**WHAT YOU SHOULD DO**
Line by line, reproduce exactly the beginning of the listing below, ending with the line that contains "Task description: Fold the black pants" and adding nothing.

=-=-=

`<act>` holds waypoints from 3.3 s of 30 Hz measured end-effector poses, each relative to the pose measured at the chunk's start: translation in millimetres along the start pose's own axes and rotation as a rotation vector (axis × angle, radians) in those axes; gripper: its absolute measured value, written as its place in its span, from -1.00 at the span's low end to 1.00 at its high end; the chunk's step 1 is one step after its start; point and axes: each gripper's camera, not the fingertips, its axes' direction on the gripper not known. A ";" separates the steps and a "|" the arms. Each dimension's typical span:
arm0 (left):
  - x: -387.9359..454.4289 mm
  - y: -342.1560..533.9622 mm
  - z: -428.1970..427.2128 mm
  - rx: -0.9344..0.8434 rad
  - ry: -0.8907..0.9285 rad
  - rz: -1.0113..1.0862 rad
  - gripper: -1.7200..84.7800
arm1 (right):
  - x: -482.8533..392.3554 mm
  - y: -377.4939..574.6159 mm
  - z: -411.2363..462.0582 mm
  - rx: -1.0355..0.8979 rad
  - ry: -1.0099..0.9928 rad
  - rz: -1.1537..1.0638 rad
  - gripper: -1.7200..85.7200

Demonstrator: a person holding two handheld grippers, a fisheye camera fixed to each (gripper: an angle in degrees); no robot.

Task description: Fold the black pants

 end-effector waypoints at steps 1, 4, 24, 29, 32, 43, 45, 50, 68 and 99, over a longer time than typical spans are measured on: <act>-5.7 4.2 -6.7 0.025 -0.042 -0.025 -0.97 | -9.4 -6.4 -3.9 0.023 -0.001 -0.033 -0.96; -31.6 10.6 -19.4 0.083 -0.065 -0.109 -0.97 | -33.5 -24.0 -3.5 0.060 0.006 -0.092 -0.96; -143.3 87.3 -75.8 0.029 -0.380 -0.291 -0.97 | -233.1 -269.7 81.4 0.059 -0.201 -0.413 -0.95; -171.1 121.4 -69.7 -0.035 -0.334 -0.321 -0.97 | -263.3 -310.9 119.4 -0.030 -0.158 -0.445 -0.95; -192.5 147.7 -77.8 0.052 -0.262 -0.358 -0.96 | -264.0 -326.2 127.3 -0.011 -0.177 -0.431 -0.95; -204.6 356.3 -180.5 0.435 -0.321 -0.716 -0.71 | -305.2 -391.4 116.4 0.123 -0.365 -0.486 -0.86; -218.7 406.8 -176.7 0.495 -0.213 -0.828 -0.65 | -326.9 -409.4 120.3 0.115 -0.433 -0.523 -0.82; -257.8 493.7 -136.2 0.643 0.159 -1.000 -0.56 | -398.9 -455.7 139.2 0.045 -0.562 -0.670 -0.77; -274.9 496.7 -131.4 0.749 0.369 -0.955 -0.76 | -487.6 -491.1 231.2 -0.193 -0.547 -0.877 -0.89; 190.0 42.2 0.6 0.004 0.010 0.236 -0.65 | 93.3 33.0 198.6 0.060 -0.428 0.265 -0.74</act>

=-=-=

**RESPONSE TO THE EXERCISE**
`<act>` holds waypoints from 3.3 s of 30 Hz measured end-effector poses, each relative to the pose measured at the chunk's start: translation in millimetres along the start pose's own axes and rotation as a rotation vector (axis × angle, radians) in those axes; gripper: its absolute measured value, written as its place in its span, from -1.00 at the span's low end to 1.00 at its high end; the chunk's step 1 is one step after its start; point and axes: each gripper's camera, not the fingertips, its axes' direction on the gripper not known. A ";" separates the steps and a "|" the arms. Each dimension's typical span:
arm0 (left):
  - x: -387.9359..454.4289 mm
  - y: -342.1560..533.9622 mm
  - z: -428.1970..427.2128 mm
  - rx: -0.9344..0.8434 rad
  - ry: -0.8907..0.9285 rad
  - rz: -1.0113..1.0862 rad
  - gripper: -1.7200..84.7800
arm1 (right):
  - x: -482.8533..392.3554 mm
  - y: -377.4939..574.6159 mm
  - z: -411.2363..462.0582 mm
  - rx: -1.0355..0.8979 rad
  - ry: -1.0099..0.9928 rad
  - rz: -1.1537..1.0638 rad
  - gripper: -1.7200..85.7200

Demonstrator: a person holding two handheld grippers, a fisheye camera fixed to each (gripper: an angle in degrees); no robot.

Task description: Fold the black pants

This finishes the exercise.